Attach_9B_PIA_OCR

06.3 HHS PIA Summary for Posting (Form) / NIH NCI Clinical Research
Information Exchange Federal Investigator Registry (CRIX FIREBIRD)
PIA SUMMARY AND APPROVAL COMBINED
PIA Summary
Is this a new PIA 2011? No
If this is an existing PIA, please provide a reason for revision: PIA Validation
1. Date of this Submission: 7/29/2011
2. OPDIV Name: NIH
3. Unique Project Identifier (UPI) Number: Not Applicable (this is a minor application)

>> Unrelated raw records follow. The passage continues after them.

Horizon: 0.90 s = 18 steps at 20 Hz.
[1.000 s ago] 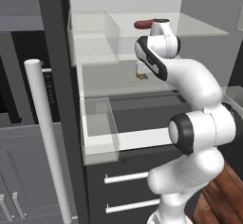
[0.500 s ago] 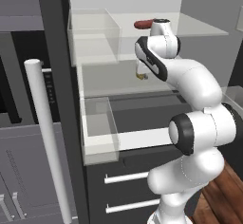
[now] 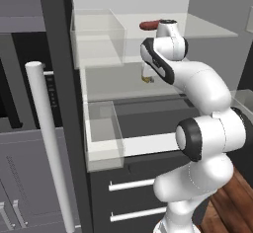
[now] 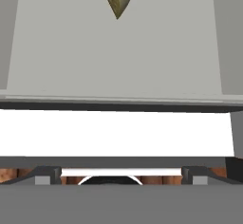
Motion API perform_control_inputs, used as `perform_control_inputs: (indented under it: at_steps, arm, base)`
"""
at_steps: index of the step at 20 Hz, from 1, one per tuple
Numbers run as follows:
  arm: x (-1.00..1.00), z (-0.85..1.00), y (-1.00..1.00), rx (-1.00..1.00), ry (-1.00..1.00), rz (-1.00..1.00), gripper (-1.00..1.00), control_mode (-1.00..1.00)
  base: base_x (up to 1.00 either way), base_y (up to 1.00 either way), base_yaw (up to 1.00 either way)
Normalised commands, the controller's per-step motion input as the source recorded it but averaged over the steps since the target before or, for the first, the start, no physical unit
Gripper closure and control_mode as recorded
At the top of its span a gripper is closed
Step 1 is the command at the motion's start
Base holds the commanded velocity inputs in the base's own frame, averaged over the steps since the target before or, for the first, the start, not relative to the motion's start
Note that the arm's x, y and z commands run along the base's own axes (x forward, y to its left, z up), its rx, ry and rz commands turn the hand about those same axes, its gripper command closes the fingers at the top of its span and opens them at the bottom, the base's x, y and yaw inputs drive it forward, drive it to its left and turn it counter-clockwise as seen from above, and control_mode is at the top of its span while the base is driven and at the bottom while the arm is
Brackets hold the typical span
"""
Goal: Retrieve the sausage and cheese from the fridge and place them on the cutting board on the counter.
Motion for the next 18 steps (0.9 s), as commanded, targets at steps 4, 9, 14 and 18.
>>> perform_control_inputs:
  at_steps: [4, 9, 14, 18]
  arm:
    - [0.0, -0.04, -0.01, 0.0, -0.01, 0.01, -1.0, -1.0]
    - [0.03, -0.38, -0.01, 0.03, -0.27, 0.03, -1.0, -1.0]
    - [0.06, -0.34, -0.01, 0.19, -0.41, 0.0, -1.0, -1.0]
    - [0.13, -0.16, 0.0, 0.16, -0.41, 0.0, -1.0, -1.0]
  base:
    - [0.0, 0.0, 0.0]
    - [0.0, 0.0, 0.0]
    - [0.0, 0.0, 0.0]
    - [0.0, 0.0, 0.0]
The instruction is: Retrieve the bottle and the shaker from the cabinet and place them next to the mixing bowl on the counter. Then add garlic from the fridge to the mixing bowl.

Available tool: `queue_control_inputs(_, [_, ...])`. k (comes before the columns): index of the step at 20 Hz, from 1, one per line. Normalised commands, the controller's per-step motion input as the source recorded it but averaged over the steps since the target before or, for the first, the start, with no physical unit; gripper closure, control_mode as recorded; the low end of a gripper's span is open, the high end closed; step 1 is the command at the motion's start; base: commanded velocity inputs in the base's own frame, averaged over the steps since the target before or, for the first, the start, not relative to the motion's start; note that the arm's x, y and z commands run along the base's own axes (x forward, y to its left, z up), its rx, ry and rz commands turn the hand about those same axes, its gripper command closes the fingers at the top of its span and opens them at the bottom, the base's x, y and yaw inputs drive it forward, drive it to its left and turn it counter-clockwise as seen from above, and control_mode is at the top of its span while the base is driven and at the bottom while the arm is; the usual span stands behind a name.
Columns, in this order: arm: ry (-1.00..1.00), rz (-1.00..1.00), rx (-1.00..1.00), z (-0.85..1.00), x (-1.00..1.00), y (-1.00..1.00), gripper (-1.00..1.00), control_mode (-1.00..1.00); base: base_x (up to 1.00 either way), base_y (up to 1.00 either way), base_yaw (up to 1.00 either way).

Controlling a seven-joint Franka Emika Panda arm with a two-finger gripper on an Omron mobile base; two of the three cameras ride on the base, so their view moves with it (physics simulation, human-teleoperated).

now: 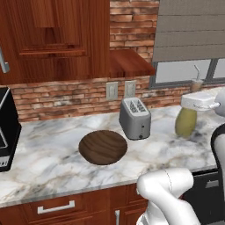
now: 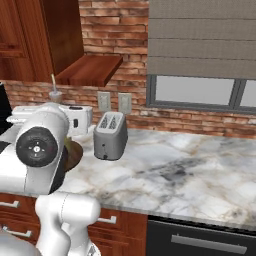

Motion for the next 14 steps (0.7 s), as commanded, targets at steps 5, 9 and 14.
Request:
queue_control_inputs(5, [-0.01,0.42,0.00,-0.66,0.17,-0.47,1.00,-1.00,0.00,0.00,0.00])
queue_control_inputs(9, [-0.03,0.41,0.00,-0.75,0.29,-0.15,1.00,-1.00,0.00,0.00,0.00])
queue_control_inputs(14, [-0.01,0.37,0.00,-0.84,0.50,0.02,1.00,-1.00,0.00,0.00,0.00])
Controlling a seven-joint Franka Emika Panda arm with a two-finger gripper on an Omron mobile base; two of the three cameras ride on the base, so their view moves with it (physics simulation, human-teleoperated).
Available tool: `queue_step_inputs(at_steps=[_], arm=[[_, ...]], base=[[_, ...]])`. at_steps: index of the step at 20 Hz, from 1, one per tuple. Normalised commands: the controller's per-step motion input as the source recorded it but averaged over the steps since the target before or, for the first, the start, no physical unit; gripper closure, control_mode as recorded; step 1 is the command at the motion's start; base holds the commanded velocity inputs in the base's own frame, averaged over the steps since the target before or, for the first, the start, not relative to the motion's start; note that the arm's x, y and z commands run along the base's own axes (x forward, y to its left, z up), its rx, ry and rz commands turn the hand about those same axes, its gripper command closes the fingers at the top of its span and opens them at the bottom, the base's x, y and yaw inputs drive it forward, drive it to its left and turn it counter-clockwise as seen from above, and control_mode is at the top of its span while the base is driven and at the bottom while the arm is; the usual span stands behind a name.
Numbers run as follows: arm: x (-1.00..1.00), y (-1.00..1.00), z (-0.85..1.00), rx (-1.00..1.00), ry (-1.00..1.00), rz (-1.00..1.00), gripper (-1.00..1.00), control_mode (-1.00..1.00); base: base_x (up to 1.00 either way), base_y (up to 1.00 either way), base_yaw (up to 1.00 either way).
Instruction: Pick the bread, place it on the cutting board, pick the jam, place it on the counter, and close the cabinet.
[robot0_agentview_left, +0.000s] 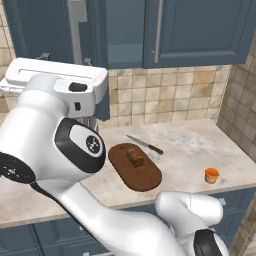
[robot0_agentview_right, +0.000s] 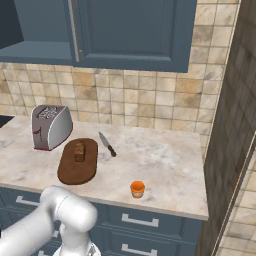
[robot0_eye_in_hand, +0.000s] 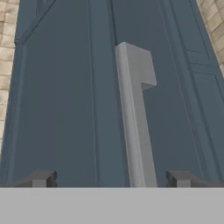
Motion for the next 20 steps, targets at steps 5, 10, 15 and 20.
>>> queue_step_inputs(at_steps=[5,10,15,20], arm=[[0.31,-0.39,0.0,0.04,0.01,0.0,-1.0,-1.0],[0.26,-0.35,0.0,0.03,0.01,0.0,-1.0,-1.0],[0.28,-0.33,0.0,0.01,0.0,0.0,-1.0,-1.0],[0.29,-0.3,0.0,0.0,0.0,0.0,-1.0,-1.0]], base=[[0.0,0.0,0.0],[0.0,0.0,0.0],[0.0,0.0,0.0],[0.0,0.0,0.0]])
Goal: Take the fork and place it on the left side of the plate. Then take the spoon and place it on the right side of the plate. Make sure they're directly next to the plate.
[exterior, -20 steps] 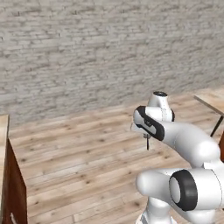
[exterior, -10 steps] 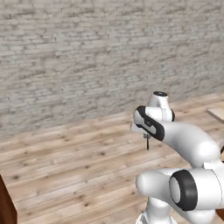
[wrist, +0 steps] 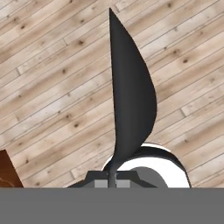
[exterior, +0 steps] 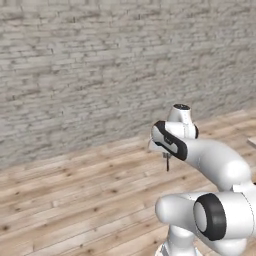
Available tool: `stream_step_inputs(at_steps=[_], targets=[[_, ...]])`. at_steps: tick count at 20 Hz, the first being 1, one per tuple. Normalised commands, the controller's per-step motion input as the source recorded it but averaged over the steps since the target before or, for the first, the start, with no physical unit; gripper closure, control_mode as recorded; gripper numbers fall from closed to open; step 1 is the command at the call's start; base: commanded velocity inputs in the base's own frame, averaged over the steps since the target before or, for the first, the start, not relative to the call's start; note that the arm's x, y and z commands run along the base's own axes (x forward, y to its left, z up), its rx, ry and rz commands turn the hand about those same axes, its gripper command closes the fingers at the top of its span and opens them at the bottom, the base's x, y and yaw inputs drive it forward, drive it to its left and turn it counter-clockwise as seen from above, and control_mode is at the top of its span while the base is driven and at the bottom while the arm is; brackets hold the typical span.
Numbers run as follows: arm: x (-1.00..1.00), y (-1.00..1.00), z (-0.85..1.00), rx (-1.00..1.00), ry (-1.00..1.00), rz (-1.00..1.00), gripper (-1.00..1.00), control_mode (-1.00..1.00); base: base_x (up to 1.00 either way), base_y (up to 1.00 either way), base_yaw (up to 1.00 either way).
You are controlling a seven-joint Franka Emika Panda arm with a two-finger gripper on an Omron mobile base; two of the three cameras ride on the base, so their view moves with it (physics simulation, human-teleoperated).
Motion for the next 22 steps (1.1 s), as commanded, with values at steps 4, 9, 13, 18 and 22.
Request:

4. Privacy Act System of Records (SOR) Number (If response to Q.21 is Yes, a SORN
number is required for Q.4): 09-25-0200
5. OMB Information Collection Approval Number: Not Applicable
6. Other Identifying Number(s): NCI-75
7. System Name (Align with system Item name): Clinical Research Exchange Federal
Investigator Registry CRIX FIREBIRD
9. System Point of Contact (POC). The System POC is the person to whom questions about
the system and the responses to this PIA may be addressed: Jose Galvez, MD
10. Provide an overview of the system: The Federal Investigator Registry of Biomedical
Informatics Research Data (FIREBIRD) is a software application that supports electronic
submission of clinical trial investigator information to trial sponsors and regulatory bodies. It is
the first module realized from the vision of the Interagency Oncology Task Force (IOTF), a
partnership of the National Cancer Institute (NCI) and the Food and Drug Administration (FDA),
to create an electronic infrastructure for the submission of regulatory data. Through a single
web-based platform, investigators will be able to maintain a secure profile of the most common
information required when participating in drug trials.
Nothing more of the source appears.